● **ACTIVITY**:
Repeat exactly the lines of the entries below from the one with "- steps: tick" through the one with "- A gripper", both ends included, and nothing else.

● **INFORMATION**:
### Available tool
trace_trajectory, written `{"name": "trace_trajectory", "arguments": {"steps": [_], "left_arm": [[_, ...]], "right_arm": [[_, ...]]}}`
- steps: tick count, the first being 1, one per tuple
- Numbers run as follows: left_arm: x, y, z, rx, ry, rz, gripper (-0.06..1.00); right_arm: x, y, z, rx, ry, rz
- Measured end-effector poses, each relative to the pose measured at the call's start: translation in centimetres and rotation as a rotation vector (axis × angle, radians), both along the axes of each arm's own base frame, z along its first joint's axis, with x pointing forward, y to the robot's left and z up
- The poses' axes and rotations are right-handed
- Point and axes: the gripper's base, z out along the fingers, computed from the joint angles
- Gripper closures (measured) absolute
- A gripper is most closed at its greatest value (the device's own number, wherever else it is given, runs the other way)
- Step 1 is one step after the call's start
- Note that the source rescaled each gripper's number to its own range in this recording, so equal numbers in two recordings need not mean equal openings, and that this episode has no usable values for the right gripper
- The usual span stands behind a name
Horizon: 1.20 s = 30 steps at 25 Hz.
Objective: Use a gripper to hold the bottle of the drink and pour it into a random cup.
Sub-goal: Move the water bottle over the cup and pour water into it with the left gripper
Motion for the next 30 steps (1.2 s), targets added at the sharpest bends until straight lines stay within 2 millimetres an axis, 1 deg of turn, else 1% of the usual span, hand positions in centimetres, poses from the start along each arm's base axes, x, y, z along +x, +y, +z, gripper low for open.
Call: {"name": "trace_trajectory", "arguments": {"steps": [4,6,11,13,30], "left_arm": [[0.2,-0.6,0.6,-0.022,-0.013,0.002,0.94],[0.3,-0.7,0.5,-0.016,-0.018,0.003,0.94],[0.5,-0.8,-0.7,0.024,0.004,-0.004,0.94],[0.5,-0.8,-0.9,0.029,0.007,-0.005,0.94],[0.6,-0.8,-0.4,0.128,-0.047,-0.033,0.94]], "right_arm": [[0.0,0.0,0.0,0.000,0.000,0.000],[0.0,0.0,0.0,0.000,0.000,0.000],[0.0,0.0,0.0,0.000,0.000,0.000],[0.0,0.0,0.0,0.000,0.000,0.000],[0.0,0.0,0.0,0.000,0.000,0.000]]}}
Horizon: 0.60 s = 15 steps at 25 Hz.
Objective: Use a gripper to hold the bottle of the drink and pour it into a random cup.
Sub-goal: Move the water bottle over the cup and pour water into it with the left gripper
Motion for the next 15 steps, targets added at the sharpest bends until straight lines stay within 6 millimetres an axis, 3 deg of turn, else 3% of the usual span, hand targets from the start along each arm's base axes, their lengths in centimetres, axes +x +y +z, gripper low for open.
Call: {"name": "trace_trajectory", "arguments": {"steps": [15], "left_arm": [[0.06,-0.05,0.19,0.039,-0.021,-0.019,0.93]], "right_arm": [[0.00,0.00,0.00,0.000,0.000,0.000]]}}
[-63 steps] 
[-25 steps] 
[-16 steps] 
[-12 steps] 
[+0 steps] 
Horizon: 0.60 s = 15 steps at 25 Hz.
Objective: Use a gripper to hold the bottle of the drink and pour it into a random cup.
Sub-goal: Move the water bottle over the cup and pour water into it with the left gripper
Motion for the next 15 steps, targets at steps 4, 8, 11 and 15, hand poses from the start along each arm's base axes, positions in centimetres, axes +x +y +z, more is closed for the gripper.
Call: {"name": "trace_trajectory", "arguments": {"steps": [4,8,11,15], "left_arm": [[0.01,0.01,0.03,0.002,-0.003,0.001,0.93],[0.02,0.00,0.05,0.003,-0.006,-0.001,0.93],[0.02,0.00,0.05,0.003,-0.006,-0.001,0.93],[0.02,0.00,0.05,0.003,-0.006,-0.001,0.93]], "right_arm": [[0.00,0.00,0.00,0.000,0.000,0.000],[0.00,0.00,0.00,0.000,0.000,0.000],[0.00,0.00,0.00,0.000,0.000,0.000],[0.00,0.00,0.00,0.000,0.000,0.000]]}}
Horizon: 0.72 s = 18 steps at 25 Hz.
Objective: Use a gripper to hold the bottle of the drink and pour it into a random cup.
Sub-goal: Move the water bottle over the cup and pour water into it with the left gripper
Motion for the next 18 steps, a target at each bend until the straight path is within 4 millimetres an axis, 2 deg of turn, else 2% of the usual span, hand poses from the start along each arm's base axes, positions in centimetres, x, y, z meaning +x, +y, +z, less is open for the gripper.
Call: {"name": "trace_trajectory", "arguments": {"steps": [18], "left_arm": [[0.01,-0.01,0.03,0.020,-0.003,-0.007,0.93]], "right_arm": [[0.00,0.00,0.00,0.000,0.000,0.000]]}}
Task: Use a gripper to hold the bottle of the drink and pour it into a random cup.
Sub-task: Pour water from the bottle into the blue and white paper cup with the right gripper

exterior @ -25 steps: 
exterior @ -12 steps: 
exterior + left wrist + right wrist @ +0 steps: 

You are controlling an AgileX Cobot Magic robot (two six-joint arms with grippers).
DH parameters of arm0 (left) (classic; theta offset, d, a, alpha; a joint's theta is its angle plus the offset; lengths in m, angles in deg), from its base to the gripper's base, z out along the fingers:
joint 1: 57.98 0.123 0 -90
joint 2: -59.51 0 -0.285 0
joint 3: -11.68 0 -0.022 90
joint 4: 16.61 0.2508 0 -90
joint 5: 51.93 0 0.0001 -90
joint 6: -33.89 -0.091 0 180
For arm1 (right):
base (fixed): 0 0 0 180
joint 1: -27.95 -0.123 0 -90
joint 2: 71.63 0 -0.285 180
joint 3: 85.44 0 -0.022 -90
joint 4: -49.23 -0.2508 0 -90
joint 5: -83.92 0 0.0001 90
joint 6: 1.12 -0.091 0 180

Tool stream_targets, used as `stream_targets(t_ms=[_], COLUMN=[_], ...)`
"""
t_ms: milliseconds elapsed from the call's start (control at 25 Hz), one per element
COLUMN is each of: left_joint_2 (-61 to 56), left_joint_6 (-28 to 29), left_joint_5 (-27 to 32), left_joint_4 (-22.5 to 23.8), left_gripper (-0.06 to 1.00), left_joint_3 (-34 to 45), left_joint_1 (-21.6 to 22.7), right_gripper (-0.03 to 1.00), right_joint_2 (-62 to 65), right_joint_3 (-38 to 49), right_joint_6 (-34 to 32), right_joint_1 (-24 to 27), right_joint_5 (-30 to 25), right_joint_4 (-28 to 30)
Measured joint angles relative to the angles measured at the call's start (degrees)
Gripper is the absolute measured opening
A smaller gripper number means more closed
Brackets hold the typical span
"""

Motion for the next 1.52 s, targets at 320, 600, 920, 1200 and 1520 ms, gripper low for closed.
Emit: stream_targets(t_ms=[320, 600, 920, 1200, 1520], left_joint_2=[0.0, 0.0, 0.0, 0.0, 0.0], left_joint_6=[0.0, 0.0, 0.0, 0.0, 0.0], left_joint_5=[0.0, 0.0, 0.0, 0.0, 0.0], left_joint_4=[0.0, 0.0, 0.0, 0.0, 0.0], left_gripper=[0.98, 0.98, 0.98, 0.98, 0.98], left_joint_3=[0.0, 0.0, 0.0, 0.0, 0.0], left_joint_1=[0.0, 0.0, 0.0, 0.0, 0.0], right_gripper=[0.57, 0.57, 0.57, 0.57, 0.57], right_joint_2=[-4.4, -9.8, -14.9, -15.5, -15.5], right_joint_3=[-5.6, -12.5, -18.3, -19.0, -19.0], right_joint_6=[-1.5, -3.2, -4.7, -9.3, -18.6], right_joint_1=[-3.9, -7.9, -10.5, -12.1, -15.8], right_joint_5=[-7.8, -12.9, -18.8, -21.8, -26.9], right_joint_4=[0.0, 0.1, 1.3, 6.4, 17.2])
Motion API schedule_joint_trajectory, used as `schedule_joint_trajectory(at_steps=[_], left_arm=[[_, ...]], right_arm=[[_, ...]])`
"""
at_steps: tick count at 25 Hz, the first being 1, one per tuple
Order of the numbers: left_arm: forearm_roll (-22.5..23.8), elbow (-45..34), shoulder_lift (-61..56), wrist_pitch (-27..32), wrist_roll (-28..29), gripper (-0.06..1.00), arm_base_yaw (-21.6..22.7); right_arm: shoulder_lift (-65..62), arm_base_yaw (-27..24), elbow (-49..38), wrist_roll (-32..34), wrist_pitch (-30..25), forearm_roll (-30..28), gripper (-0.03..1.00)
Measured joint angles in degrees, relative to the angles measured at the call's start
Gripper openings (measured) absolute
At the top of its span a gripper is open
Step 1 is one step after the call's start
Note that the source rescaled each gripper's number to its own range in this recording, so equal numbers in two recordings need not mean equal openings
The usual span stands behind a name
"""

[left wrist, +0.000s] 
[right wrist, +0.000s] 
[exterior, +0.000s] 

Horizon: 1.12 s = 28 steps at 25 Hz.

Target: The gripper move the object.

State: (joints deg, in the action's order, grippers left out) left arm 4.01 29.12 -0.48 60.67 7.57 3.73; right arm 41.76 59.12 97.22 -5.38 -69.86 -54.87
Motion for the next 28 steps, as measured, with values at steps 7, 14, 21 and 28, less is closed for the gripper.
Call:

● **EXERCISE RESULT**:
- steps: tick count, the first being 1, one per tuple
- Numbers run as follows: left_arm: x, y, z, rx, ry, rz, gripper (-0.06..1.00); right_arm: x, y, z, rx, ry, rz
- Measured end-effector poses, each relative to the pose measured at the call's start: translation in centimetres and rotation as a rotation vector (axis × angle, radians), both along the axes of each arm's own base frame, z along its first joint's axis, with x pointing forward, y to the robot's left and z up
- The poses' axes and rotations are right-handed
- Point and axes: the gripper's base, z out along the fingers, computed from the joint angles
- Gripper closures (measured) absolute
- A gripper is most closed at its greatest value (the device's own number, wherever else it is given, runs the other way)

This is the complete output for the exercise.